Another proposed mechanism is related to carnitine depletion. Carnitine is a required cofactor for transportation within mitochondria for long-chain fatty acid metabolism via β-oxidation.2 Under normal circumstances, VPA primarily undergoes β-oxidation, producing nontoxic metabolites.3 If levels of carnitine are reduced, ω-oxidation begins to predominate, creating toxic metabolites that may increase the ammonia level.2,3

Clinical Manifestations

The commonly reported adverse effects associated with the use of VPA are pancreatitis, teratogenicity, hepatotoxicity, and thrombocytopenia. VHE, when reported, commonly presents without abnormal liver test results.2,4-6 Signs and symptoms of VHE vary from lethargy, weakness, and confusion to as severe as coma and death.4,7,8 VHE has been reported to occur after acute overdose of and chronic use of VPA.2,5,6 Additionally, published studies have shown that VHE may occur at supratherapeutic as well as therapeutic levels of VPA.2

Diagnosis

Making the diagnosis of VHE can present a challenge and lead to unnecessary testing and invasive procedures. Other causes of acute hyperammonemia must be ruled out, including hepatic congestion, cirrhosis, acute hepatitis, drug use, and inborn errors of metabolism. Routine testing should include a comprehensive metabolic panel, including liver function testing, and possibly right upper quadrant ultrasonography; other tests to consider include arterial blood gases and serum amino acids if there is clinical suspicion for congenital metabolic defects.9 Since most cases present with normal results on liver function tests, the diagnosis can be made if there is suspicion for VHE.2,4-6 Therefore, isolated hyperammonemia in a patient taking VPA should lead to a diagnosis of VHE.2

Management

Previous case reports of VHE have focused primarily on ammonia elimination and drug cessation. Carnitine deficiency is a known adverse effect of VPA and is related to several synergistic mechanisms during metabolism of the drug.3 These interactions with carnitine have promoted supplementation with l-carnitine, which is considered to be relatively safe.3,10 However, the benefits of l-carnitine supplementation have not been widely studied, and an optimal dose has not been determined. There is a need for further randomized, controlled studies to determine the role of l-carnitine supplementation in VHE.

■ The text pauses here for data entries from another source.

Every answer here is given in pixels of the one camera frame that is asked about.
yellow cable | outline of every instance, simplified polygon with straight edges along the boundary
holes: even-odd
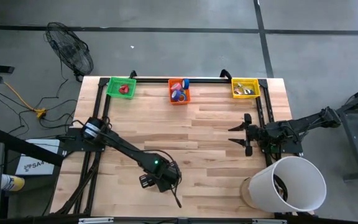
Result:
[[[10,86],[10,84],[8,84],[8,83],[6,83],[6,82],[4,82],[4,84],[5,84],[6,86],[8,86],[8,87],[12,90],[12,92],[13,92],[14,94],[16,94],[16,96],[20,99],[21,102],[23,102],[23,103],[25,104],[25,106],[26,106],[28,109],[30,109],[30,110],[36,112],[38,118],[40,118],[41,116],[43,116],[43,115],[46,113],[47,110],[46,110],[45,108],[35,109],[35,108],[31,107],[28,103],[26,103],[26,102],[23,100],[23,98],[20,96],[20,94],[19,94],[18,92],[16,92],[16,90],[13,89],[12,86]]]

white bucket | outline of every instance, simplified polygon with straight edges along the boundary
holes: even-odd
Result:
[[[274,187],[273,175],[287,187],[285,202]],[[306,159],[289,156],[260,171],[249,182],[252,203],[266,212],[308,212],[319,208],[327,194],[320,171]]]

yellow basket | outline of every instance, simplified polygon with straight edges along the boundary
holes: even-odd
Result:
[[[234,93],[234,87],[240,83],[242,86],[254,91],[254,95],[237,95]],[[233,98],[256,98],[260,96],[259,82],[257,78],[232,78],[231,79],[231,93]]]

black fan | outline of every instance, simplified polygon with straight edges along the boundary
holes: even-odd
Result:
[[[59,22],[48,23],[45,35],[60,60],[74,71],[75,79],[82,82],[78,77],[89,75],[93,70],[88,45]]]

fan stand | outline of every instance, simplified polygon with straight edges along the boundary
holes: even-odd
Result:
[[[79,77],[84,77],[83,74],[81,74],[79,72],[74,72],[74,76],[75,76],[75,80],[77,80],[77,82],[82,83],[82,80],[80,80]]]

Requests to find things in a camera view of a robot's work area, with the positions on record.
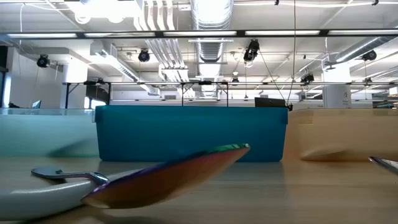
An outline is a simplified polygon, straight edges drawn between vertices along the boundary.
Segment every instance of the wooden table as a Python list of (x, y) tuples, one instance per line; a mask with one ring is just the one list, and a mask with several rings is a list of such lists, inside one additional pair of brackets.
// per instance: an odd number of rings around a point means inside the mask
[[(151, 164), (93, 158), (0, 158), (0, 188), (51, 184), (30, 176), (31, 168), (43, 165), (56, 165), (65, 172), (98, 170), (110, 174)], [(165, 203), (129, 210), (82, 206), (34, 222), (397, 223), (397, 183), (397, 176), (370, 162), (284, 159), (280, 163), (237, 163), (193, 192)]]

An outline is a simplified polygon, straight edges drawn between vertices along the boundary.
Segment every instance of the silver spoon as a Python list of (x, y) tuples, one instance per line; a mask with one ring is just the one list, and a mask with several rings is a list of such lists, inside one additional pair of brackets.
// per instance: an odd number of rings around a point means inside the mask
[(375, 164), (387, 169), (390, 172), (393, 172), (398, 175), (398, 162), (396, 161), (390, 161), (387, 159), (381, 159), (378, 157), (369, 157), (369, 160), (374, 162)]
[(65, 178), (88, 178), (97, 185), (103, 185), (109, 182), (109, 179), (104, 175), (97, 172), (76, 172), (76, 173), (64, 173), (61, 169), (55, 166), (43, 166), (31, 170), (31, 173), (37, 177), (43, 177), (46, 179), (65, 179)]

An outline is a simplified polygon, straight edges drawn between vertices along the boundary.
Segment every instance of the spoon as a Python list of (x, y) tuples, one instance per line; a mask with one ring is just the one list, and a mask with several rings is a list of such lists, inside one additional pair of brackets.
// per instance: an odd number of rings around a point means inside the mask
[(142, 169), (97, 187), (82, 202), (98, 208), (139, 208), (164, 202), (223, 172), (248, 150), (248, 144), (221, 146)]
[(396, 161), (390, 161), (387, 159), (381, 159), (378, 157), (369, 157), (369, 160), (374, 162), (375, 164), (387, 169), (390, 172), (395, 173), (396, 175), (398, 175), (398, 162)]
[(82, 177), (92, 180), (97, 185), (103, 185), (109, 181), (107, 177), (97, 172), (76, 172), (76, 173), (64, 173), (61, 169), (54, 166), (43, 166), (31, 170), (31, 173), (37, 177), (43, 177), (46, 179), (65, 179)]
[(101, 186), (81, 180), (39, 189), (0, 190), (0, 221), (46, 217), (82, 202), (99, 208), (137, 208), (163, 202), (219, 174), (248, 150), (247, 144), (217, 147), (150, 168), (109, 175), (110, 182)]

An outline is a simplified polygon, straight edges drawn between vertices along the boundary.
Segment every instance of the window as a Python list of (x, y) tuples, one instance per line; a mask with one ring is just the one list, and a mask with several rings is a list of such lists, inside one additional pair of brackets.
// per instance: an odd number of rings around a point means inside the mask
[(85, 109), (95, 109), (96, 106), (104, 106), (106, 105), (105, 102), (94, 100), (89, 97), (85, 97)]

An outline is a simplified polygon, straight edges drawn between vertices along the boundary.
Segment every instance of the exposed ductwork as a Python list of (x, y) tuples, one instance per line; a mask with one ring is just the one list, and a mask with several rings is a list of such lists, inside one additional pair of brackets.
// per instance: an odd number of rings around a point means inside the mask
[[(388, 28), (398, 28), (398, 20), (390, 23)], [(348, 62), (352, 59), (358, 58), (361, 55), (368, 53), (369, 51), (380, 47), (381, 45), (392, 41), (396, 37), (368, 37), (352, 45), (348, 49), (340, 52), (335, 57), (334, 62), (328, 62), (330, 65), (336, 65), (338, 63)]]
[[(166, 8), (162, 0), (146, 0), (146, 2), (148, 6), (147, 20), (145, 20), (145, 10), (142, 10), (139, 17), (134, 18), (134, 27), (137, 30), (157, 30), (156, 25), (160, 30), (167, 30), (164, 22), (164, 9), (167, 12), (167, 27), (170, 30), (175, 29), (172, 0), (166, 0)], [(157, 4), (156, 24), (154, 22), (155, 2)], [(188, 68), (184, 64), (177, 39), (147, 39), (146, 44), (160, 63), (159, 77), (161, 79), (165, 80), (167, 77), (172, 82), (189, 82)], [(184, 97), (195, 97), (195, 92), (191, 88), (184, 90), (177, 88), (177, 91), (180, 95), (184, 93)]]
[[(387, 28), (398, 28), (398, 20), (391, 22)], [(362, 41), (358, 42), (357, 44), (352, 45), (351, 47), (347, 48), (346, 50), (340, 52), (338, 55), (334, 57), (334, 60), (330, 62), (325, 62), (325, 65), (336, 65), (339, 63), (344, 63), (348, 62), (352, 59), (356, 59), (371, 50), (374, 50), (377, 47), (380, 47), (383, 44), (386, 44), (396, 37), (368, 37), (363, 39)], [(320, 57), (317, 58), (317, 60), (314, 60), (310, 62), (308, 65), (304, 66), (301, 68), (299, 71), (302, 72), (304, 69), (306, 70), (315, 70), (318, 68), (324, 60), (320, 59), (325, 59), (324, 55), (321, 55)]]
[[(104, 62), (123, 75), (127, 76), (132, 82), (145, 82), (145, 80), (139, 79), (139, 75), (136, 71), (130, 68), (125, 62), (118, 59), (118, 50), (113, 44), (104, 44), (101, 40), (95, 40), (90, 45), (91, 58), (96, 62)], [(145, 89), (148, 95), (159, 96), (160, 90), (149, 85), (140, 85), (141, 88)]]
[[(226, 30), (231, 23), (233, 0), (191, 0), (192, 22), (195, 30)], [(203, 43), (198, 42), (197, 54), (199, 64), (199, 73), (206, 80), (214, 80), (220, 74), (221, 65), (214, 64), (221, 60), (225, 43)], [(205, 96), (211, 96), (214, 93), (209, 86), (204, 86)]]

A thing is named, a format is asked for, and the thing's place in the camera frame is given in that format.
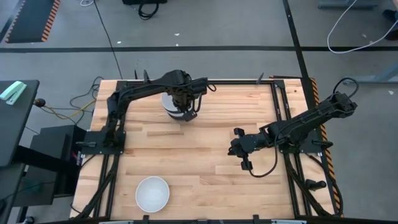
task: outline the black metal frame
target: black metal frame
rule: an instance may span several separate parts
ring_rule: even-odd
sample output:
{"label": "black metal frame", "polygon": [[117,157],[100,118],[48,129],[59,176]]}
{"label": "black metal frame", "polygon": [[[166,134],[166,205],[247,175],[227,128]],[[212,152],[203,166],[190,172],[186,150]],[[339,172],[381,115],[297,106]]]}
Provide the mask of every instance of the black metal frame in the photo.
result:
{"label": "black metal frame", "polygon": [[[121,88],[126,84],[126,82],[129,83],[141,83],[141,81],[118,81],[116,84],[116,89]],[[214,85],[258,85],[257,80],[209,80],[209,84],[214,84]],[[274,101],[274,109],[275,109],[275,114],[277,121],[282,120],[282,115],[280,113],[280,106],[279,106],[279,100],[277,96],[277,88],[280,89],[280,92],[282,93],[282,101],[284,104],[284,111],[286,114],[287,119],[291,118],[290,110],[289,110],[289,104],[287,102],[287,94],[285,90],[285,85],[283,80],[261,80],[260,85],[269,85],[271,88],[271,93],[272,93],[272,99]],[[295,163],[296,163],[296,169],[297,172],[302,180],[304,180],[303,177],[303,170],[302,170],[302,165],[301,165],[301,160],[300,160],[300,155],[295,154]],[[286,162],[290,162],[290,157],[288,154],[284,154],[284,159]],[[99,184],[100,186],[104,180],[104,177],[106,175],[106,171],[108,168],[108,162],[109,162],[109,155],[104,155],[103,159],[103,165],[101,168],[101,173],[99,177]],[[115,155],[114,157],[114,162],[119,162],[119,155]],[[300,210],[299,210],[299,204],[297,201],[297,194],[295,191],[295,184],[291,176],[289,176],[288,173],[286,173],[287,178],[288,178],[288,183],[289,183],[289,191],[290,191],[290,197],[292,201],[292,207],[293,207],[293,212],[294,216],[297,217],[300,215]],[[108,201],[106,204],[106,213],[105,217],[110,218],[111,217],[111,212],[112,212],[112,206],[113,206],[113,195],[114,195],[114,189],[116,185],[116,175],[113,177],[110,186],[109,186],[109,196],[108,196]],[[304,207],[305,207],[305,214],[306,215],[312,215],[311,214],[311,208],[308,200],[304,197]],[[101,209],[101,199],[97,202],[93,217],[98,218],[100,215],[100,209]],[[181,222],[182,220],[176,221],[176,220],[164,220],[165,222]],[[233,221],[234,223],[244,223],[244,222],[253,222],[253,220],[230,220]],[[260,222],[267,222],[269,223],[270,220],[259,220]]]}
{"label": "black metal frame", "polygon": [[[118,81],[118,84],[116,85],[116,88],[120,88],[125,84],[126,81]],[[210,84],[214,85],[258,85],[257,80],[209,80]],[[284,86],[284,81],[283,80],[261,80],[259,83],[260,85],[270,85],[271,88],[271,93],[272,93],[272,99],[274,101],[274,108],[275,108],[275,114],[277,117],[277,120],[280,121],[282,120],[282,115],[280,113],[280,106],[279,106],[279,101],[278,101],[278,96],[277,96],[277,88],[279,88],[281,95],[282,95],[282,102],[284,104],[284,111],[286,114],[286,118],[290,119],[291,114],[289,110],[289,104],[287,101],[287,94]],[[118,165],[119,162],[119,157],[120,155],[115,155],[114,156],[114,162],[116,162]],[[301,165],[301,160],[300,160],[300,155],[295,154],[295,163],[296,163],[296,169],[297,173],[300,177],[300,179],[304,179],[303,176],[303,171],[302,171],[302,165]],[[290,161],[290,156],[289,154],[284,154],[284,159],[285,159],[285,165],[287,168],[288,162],[291,163]],[[108,169],[108,162],[109,162],[109,155],[104,155],[103,159],[103,165],[101,168],[101,175],[99,178],[99,185],[101,185],[102,181],[104,180],[104,177],[107,173]],[[93,218],[84,218],[84,219],[69,219],[65,221],[60,221],[60,222],[52,222],[51,224],[97,224],[100,222],[109,222],[109,221],[114,221],[111,220],[111,212],[112,212],[112,207],[113,207],[113,196],[114,196],[114,190],[115,190],[115,185],[116,185],[116,174],[113,177],[112,181],[110,182],[109,186],[109,196],[108,196],[108,201],[106,204],[106,212],[105,216],[99,217],[100,214],[100,208],[101,208],[101,200],[99,200],[96,204],[94,213],[93,213]],[[306,221],[307,223],[322,223],[322,224],[329,224],[329,223],[343,223],[343,224],[349,224],[349,223],[367,223],[367,224],[376,224],[376,223],[396,223],[392,221],[380,221],[380,220],[363,220],[363,219],[356,219],[356,218],[340,218],[340,217],[314,217],[311,214],[311,207],[308,203],[308,200],[304,198],[304,207],[305,207],[305,213],[306,215],[301,215],[299,211],[299,205],[297,201],[297,195],[295,191],[295,182],[292,180],[291,176],[287,173],[287,178],[288,178],[288,183],[289,183],[289,190],[290,190],[290,198],[292,201],[292,208],[294,211],[294,217],[295,220],[302,220]],[[328,184],[328,188],[331,192],[331,185]],[[224,224],[263,224],[263,223],[283,223],[283,221],[275,219],[275,220],[270,220],[270,219],[260,219],[259,215],[253,215],[253,219],[251,220],[149,220],[148,216],[144,216],[143,220],[128,220],[123,222],[125,224],[172,224],[172,223],[179,223],[179,224],[186,224],[186,223],[192,223],[192,224],[219,224],[219,223],[224,223]]]}
{"label": "black metal frame", "polygon": [[[313,94],[313,89],[312,89],[312,82],[310,79],[306,79],[306,78],[301,78],[301,84],[303,87],[303,91],[304,91],[304,96],[305,96],[305,101],[307,103],[307,107],[310,108],[314,108],[316,107],[316,103],[315,103],[315,96]],[[321,129],[317,128],[317,130],[315,130],[317,136],[319,139],[321,139],[322,134],[321,134]],[[329,166],[328,166],[328,162],[326,159],[326,155],[324,153],[321,154],[321,162],[323,164],[323,168],[329,172]],[[329,179],[329,177],[326,175],[326,182],[328,184],[328,186],[331,186],[331,180]],[[333,209],[335,211],[335,213],[337,213],[338,209],[336,207],[336,200],[333,196],[333,189],[332,187],[329,187],[329,194],[331,197],[331,202],[333,204]]]}

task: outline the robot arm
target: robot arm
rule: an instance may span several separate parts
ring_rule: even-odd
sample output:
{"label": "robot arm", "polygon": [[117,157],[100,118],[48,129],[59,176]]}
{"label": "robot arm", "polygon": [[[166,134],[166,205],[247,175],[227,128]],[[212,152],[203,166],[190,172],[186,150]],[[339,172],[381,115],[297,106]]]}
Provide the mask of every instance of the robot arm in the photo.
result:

Brian Dinh, MD, is a resident in the Department of Internal Medicine at Wright State University in Dayton, Ohio.

Kyle Ball, DO, is a resident in the Department of Internal Medicine at Wright State University in Dayton, Ohio.

Sangeeta Agrawal, MD, is chief of the Division of Gastroenterology at the Dayton Veterans Affairs Medical Center and an associate professor of medicine at Wright State University in Dayton, Ohio.

References:

  1. Nanau RM, Neuman MG. Adverse drug reactions induced by valproic acid. Clin Biochem. 2013;46(15):1323-1338.
  2. Amanat S, Shahbaz N, Hassan Y. Valproic acid induced hyperammonaemic encephalopathy. J Pak Med Assoc. 2013;63(1):72-75.
  3. Lheureux PER, Hantson P. Carnitine in the treatment of valproic acid-induced toxicity. Clin Toxicol. 2009;47(2):101-111.
  4. Dealberto M-JCC. Valproate-induced hyperammonaemic encephalopathy: review of 14 cases in the psychiatric setting. Int Clin Psychopharmacol. 2007;22(6):330-337.
  5. Wadzinski J, Franks R, Roane D, Bayard M. Valproate-associated hyperammonemic encephalopathy. J Am Board Fam Med. 2007;20(5):499-502.
  6. Barrueto F Jr, Hack JB. Hyperammonemia and coma without hepatic dysfunction induced by valproate therapy. Acad Emerg Med. 2001;8(10):​999-1001.
  7. Marescaux C, Waiter JM, Micheletti G, Rumbach L, Coquillat G, Kurtz D. Stuporous episodes during treatment with sodium valproate: report of seven cases. Epilepsia. 1982;23(3):297-305.
  8. Verrotti A, Trotta D, Morgese G, Chiarelli F. Valproate-induced hyperammonemic encephalopathy. Metabol Brain Dis. 2002;17(4):367-373.
  9. Chalwa J. Hyperammonemia. Medscape. Updated November 30, 2015. Accessed July 11, 2016.
  10. Lheureux PER, Penaloza A, Zahir S, Gris M. Science review: carnitine in the treatment of valproic acid-induced toxicity – what is the evidence? Crit Care. 2005;9(5):431-440.